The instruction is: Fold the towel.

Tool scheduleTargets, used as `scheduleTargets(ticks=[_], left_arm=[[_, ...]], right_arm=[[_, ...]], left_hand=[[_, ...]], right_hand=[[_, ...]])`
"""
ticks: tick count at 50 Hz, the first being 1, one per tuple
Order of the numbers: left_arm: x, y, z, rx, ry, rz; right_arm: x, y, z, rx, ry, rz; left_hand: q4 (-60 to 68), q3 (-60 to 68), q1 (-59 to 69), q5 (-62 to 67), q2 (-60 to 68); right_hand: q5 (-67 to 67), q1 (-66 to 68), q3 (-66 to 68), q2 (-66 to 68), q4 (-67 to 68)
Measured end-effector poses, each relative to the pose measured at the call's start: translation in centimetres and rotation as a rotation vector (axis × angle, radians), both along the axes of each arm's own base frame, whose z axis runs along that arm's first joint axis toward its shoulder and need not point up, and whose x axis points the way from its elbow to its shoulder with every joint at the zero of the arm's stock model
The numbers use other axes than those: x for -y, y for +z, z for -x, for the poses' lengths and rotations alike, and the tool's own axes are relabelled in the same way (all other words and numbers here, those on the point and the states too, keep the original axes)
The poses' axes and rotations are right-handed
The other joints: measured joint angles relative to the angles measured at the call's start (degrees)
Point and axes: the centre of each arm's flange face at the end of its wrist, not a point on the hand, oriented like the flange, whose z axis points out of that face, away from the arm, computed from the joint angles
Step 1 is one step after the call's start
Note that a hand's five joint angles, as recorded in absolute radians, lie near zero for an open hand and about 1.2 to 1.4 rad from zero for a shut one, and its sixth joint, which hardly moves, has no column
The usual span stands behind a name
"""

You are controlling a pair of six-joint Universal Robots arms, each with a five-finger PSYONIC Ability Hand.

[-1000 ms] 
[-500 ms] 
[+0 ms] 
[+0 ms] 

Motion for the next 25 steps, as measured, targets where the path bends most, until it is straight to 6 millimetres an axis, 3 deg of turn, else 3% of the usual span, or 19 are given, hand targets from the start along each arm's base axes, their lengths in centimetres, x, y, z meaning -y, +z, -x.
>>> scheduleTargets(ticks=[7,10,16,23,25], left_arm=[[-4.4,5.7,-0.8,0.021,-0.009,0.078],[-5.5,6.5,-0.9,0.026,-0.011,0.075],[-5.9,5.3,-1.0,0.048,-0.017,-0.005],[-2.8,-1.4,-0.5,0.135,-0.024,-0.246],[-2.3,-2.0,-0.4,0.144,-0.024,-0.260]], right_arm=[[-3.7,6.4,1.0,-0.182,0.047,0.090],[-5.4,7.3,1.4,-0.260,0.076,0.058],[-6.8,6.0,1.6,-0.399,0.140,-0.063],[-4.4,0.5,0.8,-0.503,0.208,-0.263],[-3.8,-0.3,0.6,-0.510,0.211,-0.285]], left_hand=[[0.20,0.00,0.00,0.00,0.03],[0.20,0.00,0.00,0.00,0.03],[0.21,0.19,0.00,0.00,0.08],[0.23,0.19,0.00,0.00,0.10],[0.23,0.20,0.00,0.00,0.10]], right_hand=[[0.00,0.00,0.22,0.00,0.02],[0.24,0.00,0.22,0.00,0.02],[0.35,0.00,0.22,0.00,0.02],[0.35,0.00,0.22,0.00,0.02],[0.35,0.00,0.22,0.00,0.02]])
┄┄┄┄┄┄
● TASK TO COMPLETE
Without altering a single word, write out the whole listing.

● SOLUTION
The instruction is: Fold the towel.

Tool scheduleTargets, used as `scheduleTargets(ticks=[_], left_arm=[[_, ...]], right_arm=[[_, ...]], left_hand=[[_, ...]], right_hand=[[_, ...]])`
"""
ticks: tick count at 50 Hz, the first being 1, one per tuple
Order of the numbers: left_arm: x, y, z, rx, ry, rz; right_arm: x, y, z, rx, ry, rz; left_hand: q4 (-60 to 68), q3 (-60 to 68), q1 (-59 to 69), q5 (-62 to 67), q2 (-60 to 68); right_hand: q5 (-67 to 67), q1 (-66 to 68), q3 (-66 to 68), q2 (-66 to 68), q4 (-67 to 68)
Measured end-effector poses, each relative to the pose measured at the call's start: translation in centimetres and rotation as a rotation vector (axis × angle, radians), both along the axes of each arm's own base frame, whose z axis runs along that arm's first joint axis toward its shoulder and need not point up, and whose x axis points the way from its elbow to its shoulder with every joint at the zero of the arm's stock model
The numbers use other axes than those: x for -y, y for +z, z for -x, for the poses' lengths and rotations alike, and the tool's own axes are relabelled in the same way (all other words and numbers here, those on the point and the states too, keep the original axes)
The poses' axes and rotations are right-handed
The other joints: measured joint angles relative to the angles measured at the call's start (degrees)
Point and axes: the centre of each arm's flange face at the end of its wrist, not a point on the hand, oriented like the flange, whose z axis points out of that face, away from the arm, computed from the joint angles
Step 1 is one step after the call's start
Note that a hand's five joint angles, as recorded in absolute radians, lie near zero for an open hand and about 1.2 to 1.4 rad from zero for a shut one, and its sixth joint, which hardly moves, has no column
The usual span stands behind a name
"""

You are controlling a pair of six-joint Universal Robots arms, each with a five-finger PSYONIC Ability Hand.

[-1000 ms] 
[-500 ms] 
[+0 ms] 
[+0 ms] 

Motion for the next 25 steps, as measured, targets where the path bends most, until it is straight to 6 millimetres an axis, 3 deg of turn, else 3% of the usual span, or 19 are given, hand targets from the start along each arm's base axes, their lengths in centimetres, x, y, z meaning -y, +z, -x.
>>> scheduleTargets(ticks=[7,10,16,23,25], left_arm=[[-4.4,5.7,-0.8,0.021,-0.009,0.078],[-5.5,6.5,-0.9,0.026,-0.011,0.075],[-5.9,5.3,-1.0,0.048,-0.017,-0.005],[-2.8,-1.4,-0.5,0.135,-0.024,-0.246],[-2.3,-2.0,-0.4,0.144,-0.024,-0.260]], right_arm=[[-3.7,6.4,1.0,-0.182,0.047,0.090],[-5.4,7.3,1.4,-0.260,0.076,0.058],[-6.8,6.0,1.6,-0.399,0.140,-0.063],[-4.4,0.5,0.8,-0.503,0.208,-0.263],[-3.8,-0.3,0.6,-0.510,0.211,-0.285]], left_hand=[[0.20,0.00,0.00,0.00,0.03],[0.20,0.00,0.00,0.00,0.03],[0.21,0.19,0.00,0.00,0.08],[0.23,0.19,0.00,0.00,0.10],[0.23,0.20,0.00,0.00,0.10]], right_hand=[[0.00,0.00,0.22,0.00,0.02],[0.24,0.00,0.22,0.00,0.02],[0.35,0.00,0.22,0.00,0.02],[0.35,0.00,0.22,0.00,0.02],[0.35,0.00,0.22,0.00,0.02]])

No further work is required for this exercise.